Open Srceh opened this issue 3 years ago • 8 comments

This PR aims to increase the number of supported kernels and associated operations.

The objectives of the PR can be summarized as follows:

  • [x] Allow different kernels to be built upon a base kernel class (i.e. periodic kernel).
  • [x] Allow each kernel to select a subset of the feature dimensions, enabling different feature dimensions to be treated differently (i.e. use periodic kernel on time-related features and RBF on other numeric features).
  • [x] Implement combined kernels by adding or product two or more different kernels.
  • [x] Provide generic methods to initialise and train different kernel parameters as a whole set.
  • [x] Allow the base and composite kernels to be serialised

The work can therefore be divided into the following stages:

  • [x] Design and change the current kernel implementation, adding base classes for kernels and combined kernels.
  • [x] Change the parameter initialisation and training behaviour among existing kernel-based detectors.
  • [x] Adding docs and tutorial notebooks on the new kernels and usages.
  • [x] Make additional testing on the introduced functions and procedures.
  • [x] Ensure the serialisation for all introduced kernels is compatible with the existing framework.

Design notes

As inspired by multiple Gaussian Process libraries (i.e. GPy, GPytorch), a base kernel class is the typical implementation for supporting different built-in and user-defined kernel functions.

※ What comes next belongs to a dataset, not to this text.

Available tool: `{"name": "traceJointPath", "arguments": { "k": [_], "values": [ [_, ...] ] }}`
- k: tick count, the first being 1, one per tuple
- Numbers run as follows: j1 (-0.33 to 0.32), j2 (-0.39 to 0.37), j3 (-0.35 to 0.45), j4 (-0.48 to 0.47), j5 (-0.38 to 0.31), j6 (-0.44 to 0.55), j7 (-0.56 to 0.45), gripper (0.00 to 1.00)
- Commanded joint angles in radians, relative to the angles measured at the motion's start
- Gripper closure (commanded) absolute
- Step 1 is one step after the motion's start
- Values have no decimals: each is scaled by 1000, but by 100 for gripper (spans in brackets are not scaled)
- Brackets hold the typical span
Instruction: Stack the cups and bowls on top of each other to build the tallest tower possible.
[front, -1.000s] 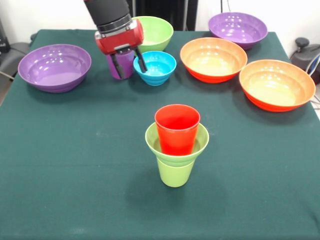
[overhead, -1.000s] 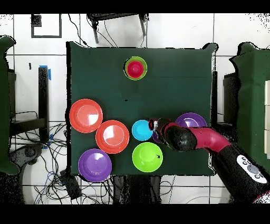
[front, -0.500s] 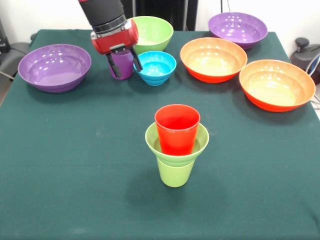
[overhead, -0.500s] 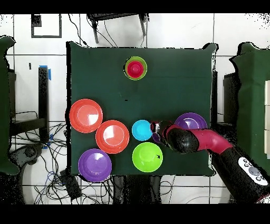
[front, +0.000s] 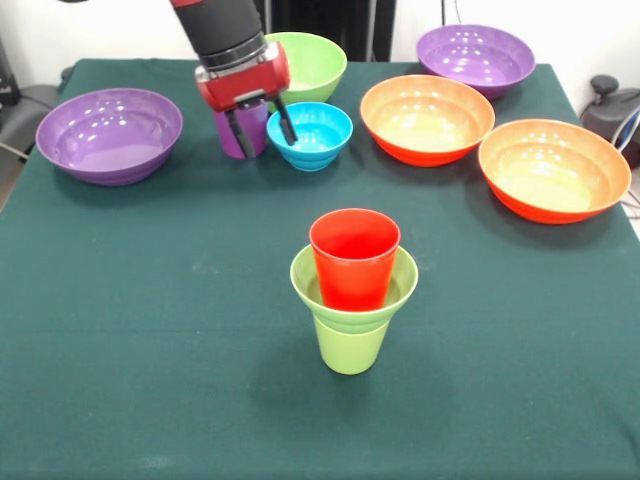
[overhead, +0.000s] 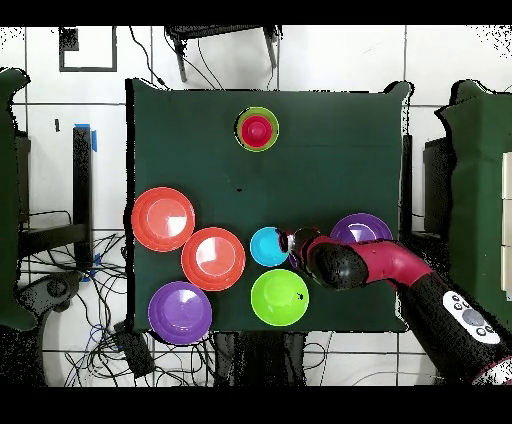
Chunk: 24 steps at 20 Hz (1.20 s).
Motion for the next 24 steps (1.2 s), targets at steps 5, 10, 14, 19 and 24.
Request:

Concerning alibi-detect, we aim to support the following functionalities. (1) provides a generalised template for all kernels. (initialisation, compute kernel value). (2) gives unified management for relevant kernel parameters. (initialisation, inference, training, view and modify). (3) allows the kernel value to be computed on specific feature dimensions.

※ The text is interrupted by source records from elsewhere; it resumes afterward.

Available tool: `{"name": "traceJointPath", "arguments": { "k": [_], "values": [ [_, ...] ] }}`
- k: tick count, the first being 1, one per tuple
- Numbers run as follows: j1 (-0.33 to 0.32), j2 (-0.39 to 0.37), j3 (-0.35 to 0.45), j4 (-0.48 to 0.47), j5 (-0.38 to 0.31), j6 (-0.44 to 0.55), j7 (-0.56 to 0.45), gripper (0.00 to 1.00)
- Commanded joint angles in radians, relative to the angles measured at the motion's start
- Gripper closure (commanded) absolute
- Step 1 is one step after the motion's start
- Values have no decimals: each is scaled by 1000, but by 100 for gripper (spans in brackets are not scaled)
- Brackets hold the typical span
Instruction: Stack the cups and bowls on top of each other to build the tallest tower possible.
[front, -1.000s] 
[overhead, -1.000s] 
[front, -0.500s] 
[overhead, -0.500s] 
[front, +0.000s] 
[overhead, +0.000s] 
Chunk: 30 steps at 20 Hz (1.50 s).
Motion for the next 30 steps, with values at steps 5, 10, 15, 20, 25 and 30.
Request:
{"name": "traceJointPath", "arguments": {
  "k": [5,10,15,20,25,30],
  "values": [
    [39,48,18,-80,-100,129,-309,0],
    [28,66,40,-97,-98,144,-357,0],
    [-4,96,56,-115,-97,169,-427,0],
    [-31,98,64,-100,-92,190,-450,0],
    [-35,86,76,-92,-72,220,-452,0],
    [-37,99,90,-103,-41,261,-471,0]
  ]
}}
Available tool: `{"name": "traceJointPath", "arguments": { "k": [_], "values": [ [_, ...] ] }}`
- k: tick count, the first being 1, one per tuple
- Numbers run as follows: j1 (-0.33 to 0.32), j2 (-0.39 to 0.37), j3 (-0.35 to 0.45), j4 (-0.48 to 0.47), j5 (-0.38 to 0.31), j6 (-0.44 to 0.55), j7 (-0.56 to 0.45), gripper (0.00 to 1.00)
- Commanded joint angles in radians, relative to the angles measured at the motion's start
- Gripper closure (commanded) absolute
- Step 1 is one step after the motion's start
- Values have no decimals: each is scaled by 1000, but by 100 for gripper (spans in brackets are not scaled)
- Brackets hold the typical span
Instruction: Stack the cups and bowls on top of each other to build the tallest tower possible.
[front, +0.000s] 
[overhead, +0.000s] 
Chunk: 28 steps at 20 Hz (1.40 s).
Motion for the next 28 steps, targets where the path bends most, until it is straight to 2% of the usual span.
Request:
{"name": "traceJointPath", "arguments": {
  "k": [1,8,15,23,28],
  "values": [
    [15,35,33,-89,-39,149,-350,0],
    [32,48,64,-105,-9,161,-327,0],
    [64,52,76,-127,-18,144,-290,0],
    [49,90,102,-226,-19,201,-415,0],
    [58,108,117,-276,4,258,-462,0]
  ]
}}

While ideally, the above functions should be integrated into a single base class, we have decided to distribute them into separate parts given the current implementation of alibi detect.

On (1), at the moment, the base kernel class is kept minimum. It only inherits the backend nn module and provides a holder for kernel parameters parameter_dict. This dictionary will be helpful when the kernel has multiple parameters, as we can loop over the dictionary keys to operate on every parameter without explicitly call the name (i.e. sigma.)

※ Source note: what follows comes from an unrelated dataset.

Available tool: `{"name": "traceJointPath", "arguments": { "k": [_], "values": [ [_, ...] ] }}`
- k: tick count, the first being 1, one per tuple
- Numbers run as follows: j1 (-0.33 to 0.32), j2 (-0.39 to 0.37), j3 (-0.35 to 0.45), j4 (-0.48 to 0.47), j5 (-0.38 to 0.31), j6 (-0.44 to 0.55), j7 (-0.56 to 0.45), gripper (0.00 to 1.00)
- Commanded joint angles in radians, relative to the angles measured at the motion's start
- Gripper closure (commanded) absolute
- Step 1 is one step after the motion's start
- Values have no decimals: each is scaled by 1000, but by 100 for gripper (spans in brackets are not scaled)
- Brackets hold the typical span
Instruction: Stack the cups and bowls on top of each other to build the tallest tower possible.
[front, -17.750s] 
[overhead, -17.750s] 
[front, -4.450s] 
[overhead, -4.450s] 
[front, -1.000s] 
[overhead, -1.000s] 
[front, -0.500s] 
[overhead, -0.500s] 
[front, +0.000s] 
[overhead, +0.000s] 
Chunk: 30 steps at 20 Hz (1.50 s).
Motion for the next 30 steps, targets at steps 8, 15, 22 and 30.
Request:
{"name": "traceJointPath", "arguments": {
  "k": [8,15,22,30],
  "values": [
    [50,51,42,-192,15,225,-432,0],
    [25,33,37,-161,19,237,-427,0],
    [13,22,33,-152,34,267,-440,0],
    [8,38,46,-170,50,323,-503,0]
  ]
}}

On (2), previously, we hard-coded the initialisation, inference and training of the sigma parameter within the RBF kernel (and detectors). This behaviour is lifted now as a separate class called KernelParameter. This class is implemented as a wrapper over the corresponding backend variable (tf.Varaible, torch.nn.Parameter). The class includes init_fn, requires_grad, requires_init as its attributes. Therefore, each parameter can be separately inspected over these attributes and invoke the corresponding procedures. As a result, any manipulation over kernel parameters can now be moved outside of the kernel implementation and only requires to declare of an instance of KernelParameter when the kernel is written. On the other hand, such an implementation maintains the arguments and logistics of the previous RBF kernel therefore would require limited modification over existing detectors.

On (3), following the review comments from @ojcobb, coding the selection within the base class (hence each kernel) will result in duplication of codes and increase the complexity for the users to implement customised kernels. The solution now is to write a wrapper kernel DimensionSelectKernel that performs the selection before passing it to a given kernel. Following the conviction of GPy, we refer to the selection argument as active_dims.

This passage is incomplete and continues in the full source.